## WHAT THE EXERCISE ASKS
Go through the records and count every line that holds "scene". Only the number belongs in the reply.

## Records from a data source
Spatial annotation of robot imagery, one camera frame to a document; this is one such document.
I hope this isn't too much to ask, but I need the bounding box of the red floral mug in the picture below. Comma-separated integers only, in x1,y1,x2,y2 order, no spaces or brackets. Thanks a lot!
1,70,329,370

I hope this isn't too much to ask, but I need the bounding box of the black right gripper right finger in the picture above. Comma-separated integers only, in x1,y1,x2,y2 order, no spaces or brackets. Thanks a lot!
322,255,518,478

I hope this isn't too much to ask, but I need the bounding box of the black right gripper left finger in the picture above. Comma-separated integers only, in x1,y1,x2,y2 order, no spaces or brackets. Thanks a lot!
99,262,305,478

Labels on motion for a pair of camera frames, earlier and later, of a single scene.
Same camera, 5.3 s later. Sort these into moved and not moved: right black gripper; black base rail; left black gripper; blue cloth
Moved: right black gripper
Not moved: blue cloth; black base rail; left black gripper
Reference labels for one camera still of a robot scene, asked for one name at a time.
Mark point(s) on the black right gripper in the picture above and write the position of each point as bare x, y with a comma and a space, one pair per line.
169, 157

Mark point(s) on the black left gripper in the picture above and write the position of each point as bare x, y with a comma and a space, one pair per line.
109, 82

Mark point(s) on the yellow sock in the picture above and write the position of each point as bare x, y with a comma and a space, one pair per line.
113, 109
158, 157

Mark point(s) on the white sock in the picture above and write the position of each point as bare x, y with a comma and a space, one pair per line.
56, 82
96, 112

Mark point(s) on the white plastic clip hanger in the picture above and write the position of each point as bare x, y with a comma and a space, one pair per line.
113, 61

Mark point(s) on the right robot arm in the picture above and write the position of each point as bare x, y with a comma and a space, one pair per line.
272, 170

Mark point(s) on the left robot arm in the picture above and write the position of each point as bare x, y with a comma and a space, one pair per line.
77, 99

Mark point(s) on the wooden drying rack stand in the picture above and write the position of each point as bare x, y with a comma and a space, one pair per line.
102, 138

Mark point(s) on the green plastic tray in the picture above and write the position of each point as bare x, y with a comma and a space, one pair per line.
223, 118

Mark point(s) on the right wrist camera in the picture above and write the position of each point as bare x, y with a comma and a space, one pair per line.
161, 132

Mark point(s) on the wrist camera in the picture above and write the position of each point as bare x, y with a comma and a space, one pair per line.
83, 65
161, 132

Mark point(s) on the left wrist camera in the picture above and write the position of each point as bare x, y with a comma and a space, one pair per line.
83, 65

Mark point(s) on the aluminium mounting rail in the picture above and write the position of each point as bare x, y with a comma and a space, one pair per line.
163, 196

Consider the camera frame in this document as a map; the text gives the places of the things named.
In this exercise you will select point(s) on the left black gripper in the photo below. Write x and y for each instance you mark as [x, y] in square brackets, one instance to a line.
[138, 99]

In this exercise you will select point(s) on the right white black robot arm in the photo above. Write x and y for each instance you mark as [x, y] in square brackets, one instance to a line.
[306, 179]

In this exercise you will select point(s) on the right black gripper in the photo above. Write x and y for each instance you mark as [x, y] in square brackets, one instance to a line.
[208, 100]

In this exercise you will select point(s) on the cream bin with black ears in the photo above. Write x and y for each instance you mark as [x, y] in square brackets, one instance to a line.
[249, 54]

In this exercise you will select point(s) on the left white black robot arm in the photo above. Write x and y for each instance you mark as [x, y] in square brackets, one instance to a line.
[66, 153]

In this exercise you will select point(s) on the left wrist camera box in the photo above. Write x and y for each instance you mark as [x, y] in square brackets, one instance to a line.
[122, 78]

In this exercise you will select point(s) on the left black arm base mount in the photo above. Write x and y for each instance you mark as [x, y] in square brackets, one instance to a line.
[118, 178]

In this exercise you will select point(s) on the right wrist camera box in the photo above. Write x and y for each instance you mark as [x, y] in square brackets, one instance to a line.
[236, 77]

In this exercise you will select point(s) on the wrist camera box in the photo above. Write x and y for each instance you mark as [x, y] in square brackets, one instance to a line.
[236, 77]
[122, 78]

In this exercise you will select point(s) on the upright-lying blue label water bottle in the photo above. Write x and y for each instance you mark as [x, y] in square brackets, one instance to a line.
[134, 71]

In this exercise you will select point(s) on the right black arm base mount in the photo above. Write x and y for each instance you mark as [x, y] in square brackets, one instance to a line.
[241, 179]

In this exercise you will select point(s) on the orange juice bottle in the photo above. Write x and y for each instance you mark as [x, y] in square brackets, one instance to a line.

## TASK RESPONSE
2